The bodies of Tala Farea, 16, and Rotana Farea, 23, were found on Oct. 24, police said.

The bodies of sisters Rotana, left, and Tala Farea were discovered on on the banks of New York City's Hudson River waterfront on Oct. 24, 2018.NYPD via AP

Chief Medical Examiner Dr. Barbara Sampson said in a statement that "the young women bound themselves together before descending into the Hudson River." The causes of death of both were listed as drowning and the manner suicide.

Suicide had previously been called by investigators a leading theory in their deaths, and when their bodies were found they had been duct-taped together.

The sisters, who had been living in Virginia, were desperate not to return to Saudi Arabia, investigators have said.

Detectives were told the sisters had previously made statements that "they would rather inflict harm on themselves, commit suicide, than return to Saudi Arabia," NYPD Chief of Detectives Dermot Shea said in November.

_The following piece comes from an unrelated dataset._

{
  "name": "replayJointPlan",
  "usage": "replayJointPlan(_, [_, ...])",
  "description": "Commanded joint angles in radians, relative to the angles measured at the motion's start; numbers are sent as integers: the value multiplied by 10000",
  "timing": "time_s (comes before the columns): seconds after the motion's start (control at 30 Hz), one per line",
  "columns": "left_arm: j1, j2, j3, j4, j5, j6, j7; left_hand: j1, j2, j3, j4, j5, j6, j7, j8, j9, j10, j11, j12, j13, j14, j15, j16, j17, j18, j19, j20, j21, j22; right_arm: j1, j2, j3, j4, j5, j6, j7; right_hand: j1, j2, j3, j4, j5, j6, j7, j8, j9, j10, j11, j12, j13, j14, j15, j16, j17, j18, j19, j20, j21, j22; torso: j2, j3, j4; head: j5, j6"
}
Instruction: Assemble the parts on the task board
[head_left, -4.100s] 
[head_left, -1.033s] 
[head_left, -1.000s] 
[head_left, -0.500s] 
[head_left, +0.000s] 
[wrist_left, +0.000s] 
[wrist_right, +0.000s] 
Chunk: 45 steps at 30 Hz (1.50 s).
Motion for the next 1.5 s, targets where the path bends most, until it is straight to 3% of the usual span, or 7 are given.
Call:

Shea said in November that neither sister had lived with their parents since Nov. 30, 2017, when they ran away. In December of that year they were located and placed in a "shelter-type" facility in Virginia, he said at the time. They remained there until Aug. 23 or 24, when they went missing from that facility, and the family told police they had no contact with the women during that time, according to Shea.

The sisters are believed to have been in New York City since Sept. 1, staying at a number of hotels.

Police have said a witness said he saw the pair in a playground near the river in Manhattan's Riverside Park on the morning their bodies were found. They were sitting about 30 feet away from each other and appeared to be praying.

There were reports that the sisters' mother told detectives that on the day before the bodies were discovered, she received a call from an official at the Saudi Arabian Embassy, ordering the family to leave the U.S. because the daughters had applied for political asylum.

A spokesperson for the embassy for Saudi Arabia in Washington, D.C., in November said that reports anyone related to the sisters were ordered to leave the U.S. for seeking asylum were "absolutely false."